Task directions: Using the data that follows, return exactly the lines from the one that contains "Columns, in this" through the one that contains "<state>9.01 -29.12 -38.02", ends included.

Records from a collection
* * * * * * *
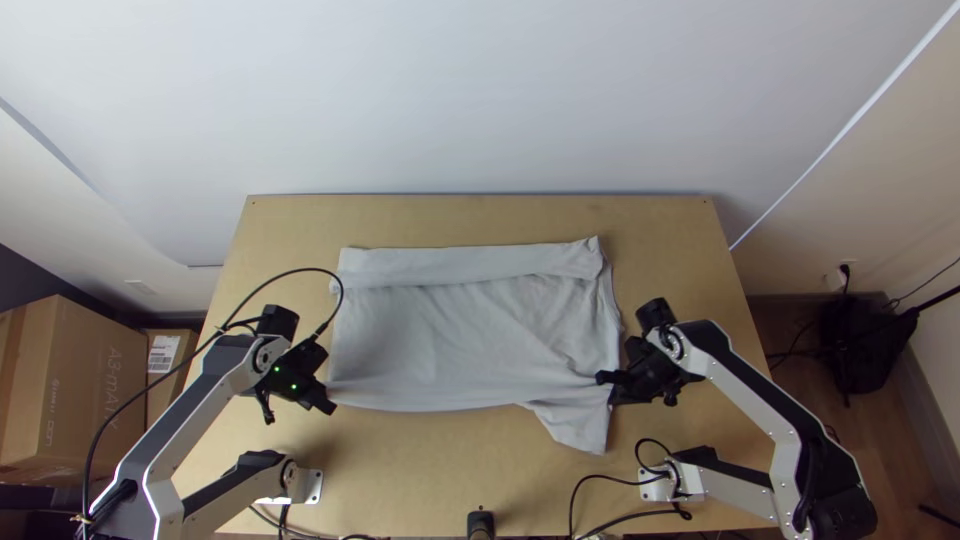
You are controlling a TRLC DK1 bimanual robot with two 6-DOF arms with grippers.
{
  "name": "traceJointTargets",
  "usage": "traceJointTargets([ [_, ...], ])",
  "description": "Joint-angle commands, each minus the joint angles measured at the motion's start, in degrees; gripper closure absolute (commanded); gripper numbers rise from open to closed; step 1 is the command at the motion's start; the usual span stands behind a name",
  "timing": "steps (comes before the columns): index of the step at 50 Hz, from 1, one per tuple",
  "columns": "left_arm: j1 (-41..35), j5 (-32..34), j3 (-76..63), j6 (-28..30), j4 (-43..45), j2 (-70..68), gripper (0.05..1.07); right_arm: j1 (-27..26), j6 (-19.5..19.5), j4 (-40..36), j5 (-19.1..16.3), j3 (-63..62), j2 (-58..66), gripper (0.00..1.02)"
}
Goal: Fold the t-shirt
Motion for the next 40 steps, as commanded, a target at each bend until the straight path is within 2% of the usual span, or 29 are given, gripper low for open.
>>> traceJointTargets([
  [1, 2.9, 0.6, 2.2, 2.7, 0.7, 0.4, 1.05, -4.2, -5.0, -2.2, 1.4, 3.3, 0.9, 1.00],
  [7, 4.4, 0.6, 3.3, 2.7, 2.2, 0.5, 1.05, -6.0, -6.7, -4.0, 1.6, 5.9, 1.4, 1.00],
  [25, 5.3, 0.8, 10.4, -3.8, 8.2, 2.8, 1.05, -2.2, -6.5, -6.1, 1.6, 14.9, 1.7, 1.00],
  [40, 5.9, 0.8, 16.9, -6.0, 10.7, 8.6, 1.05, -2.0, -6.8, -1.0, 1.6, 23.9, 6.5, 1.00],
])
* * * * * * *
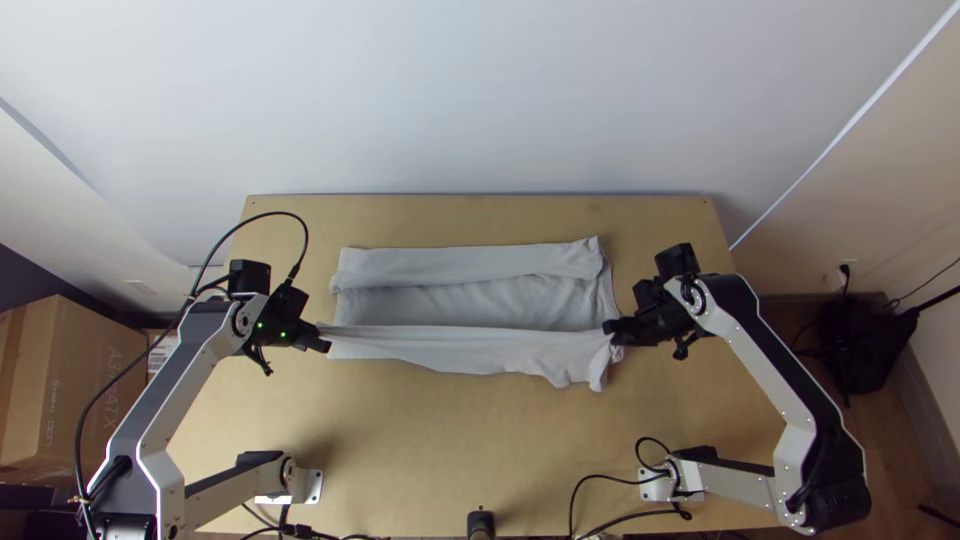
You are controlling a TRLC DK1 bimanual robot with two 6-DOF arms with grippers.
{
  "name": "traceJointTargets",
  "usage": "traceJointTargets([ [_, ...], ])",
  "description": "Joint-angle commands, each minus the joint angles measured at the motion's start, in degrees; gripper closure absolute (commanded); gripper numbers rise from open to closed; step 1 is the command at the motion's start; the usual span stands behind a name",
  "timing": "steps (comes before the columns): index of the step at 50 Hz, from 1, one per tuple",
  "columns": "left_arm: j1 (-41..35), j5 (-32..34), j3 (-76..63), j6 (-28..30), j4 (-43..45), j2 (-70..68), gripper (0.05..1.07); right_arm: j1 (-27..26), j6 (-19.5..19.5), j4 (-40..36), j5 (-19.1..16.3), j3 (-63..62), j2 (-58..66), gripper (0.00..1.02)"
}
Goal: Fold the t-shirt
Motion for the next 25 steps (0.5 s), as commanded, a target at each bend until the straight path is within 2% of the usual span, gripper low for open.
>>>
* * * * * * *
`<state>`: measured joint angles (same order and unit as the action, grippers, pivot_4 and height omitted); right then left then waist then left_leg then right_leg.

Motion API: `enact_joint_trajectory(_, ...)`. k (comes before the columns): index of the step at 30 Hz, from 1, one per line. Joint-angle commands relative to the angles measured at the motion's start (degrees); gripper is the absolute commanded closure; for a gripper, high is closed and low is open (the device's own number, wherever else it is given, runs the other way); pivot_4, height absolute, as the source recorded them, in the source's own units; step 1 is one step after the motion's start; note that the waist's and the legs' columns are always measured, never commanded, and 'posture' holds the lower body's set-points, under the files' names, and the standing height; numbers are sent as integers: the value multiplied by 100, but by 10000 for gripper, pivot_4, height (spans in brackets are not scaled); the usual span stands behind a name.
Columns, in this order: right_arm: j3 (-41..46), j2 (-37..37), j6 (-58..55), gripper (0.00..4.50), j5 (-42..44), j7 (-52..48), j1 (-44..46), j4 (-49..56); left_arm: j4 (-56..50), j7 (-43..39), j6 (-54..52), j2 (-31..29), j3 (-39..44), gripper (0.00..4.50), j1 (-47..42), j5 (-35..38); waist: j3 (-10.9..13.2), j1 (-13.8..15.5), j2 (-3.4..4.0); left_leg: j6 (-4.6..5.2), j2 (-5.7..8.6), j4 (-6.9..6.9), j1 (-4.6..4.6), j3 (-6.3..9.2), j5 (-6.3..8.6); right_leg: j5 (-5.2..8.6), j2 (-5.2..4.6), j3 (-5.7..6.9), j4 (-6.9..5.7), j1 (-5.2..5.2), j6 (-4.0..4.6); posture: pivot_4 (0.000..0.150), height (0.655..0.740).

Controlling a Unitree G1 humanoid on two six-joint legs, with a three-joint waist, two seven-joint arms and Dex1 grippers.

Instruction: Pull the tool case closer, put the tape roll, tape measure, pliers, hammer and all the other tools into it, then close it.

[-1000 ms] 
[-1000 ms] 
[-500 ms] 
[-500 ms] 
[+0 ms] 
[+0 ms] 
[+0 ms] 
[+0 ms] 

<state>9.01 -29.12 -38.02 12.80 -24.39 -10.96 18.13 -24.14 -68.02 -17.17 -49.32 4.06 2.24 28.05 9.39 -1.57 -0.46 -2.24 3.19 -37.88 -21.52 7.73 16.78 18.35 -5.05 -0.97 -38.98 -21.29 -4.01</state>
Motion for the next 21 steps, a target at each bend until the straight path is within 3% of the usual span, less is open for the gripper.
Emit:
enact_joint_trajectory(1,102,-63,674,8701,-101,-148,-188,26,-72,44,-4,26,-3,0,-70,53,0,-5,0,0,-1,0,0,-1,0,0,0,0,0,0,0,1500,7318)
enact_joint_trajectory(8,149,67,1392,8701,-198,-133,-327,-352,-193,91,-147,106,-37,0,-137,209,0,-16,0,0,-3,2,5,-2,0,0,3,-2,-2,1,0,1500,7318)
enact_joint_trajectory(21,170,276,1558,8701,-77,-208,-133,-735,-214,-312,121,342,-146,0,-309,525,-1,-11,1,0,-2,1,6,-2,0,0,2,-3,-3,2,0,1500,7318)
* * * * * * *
Final answer:
Columns, in this order: right_arm: j3 (-41..46), j2 (-37..37), j6 (-58..55), gripper (0.00..4.50), j5 (-42..44), j7 (-52..48), j1 (-44..46), j4 (-49..56); left_arm: j4 (-56..50), j7 (-43..39), j6 (-54..52), j2 (-31..29), j3 (-39..44), gripper (0.00..4.50), j1 (-47..42), j5 (-35..38); waist: j3 (-10.9..13.2), j1 (-13.8..15.5), j2 (-3.4..4.0); left_leg: j6 (-4.6..5.2), j2 (-5.7..8.6), j4 (-6.9..6.9), j1 (-4.6..4.6), j3 (-6.3..9.2), j5 (-6.3..8.6); right_leg: j5 (-5.2..8.6), j2 (-5.2..4.6), j3 (-5.7..6.9), j4 (-6.9..5.7), j1 (-5.2..5.2), j6 (-4.0..4.6); posture: pivot_4 (0.000..0.150), height (0.655..0.740).

Controlling a Unitree G1 humanoid on two six-joint legs, with a three-joint waist, two seven-joint arms and Dex1 grippers.

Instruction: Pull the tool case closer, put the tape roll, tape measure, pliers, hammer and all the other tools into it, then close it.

[-1000 ms] 
[-1000 ms] 
[-500 ms] 
[-500 ms] 
[+0 ms] 
[+0 ms] 
[+0 ms] 
[+0 ms] 

<state>9.01 -29.12 -38.02 12.80 -24.39 -10.96 18.13 -24.14 -68.02 -17.17 -49.32 4.06 2.24 28.05 9.39 -1.57 -0.46 -2.24 3.19 -37.88 -21.52 7.73 16.78 18.35 -5.05 -0.97 -38.98 -21.29 -4.01</state>

Nothing else is required for this exercise.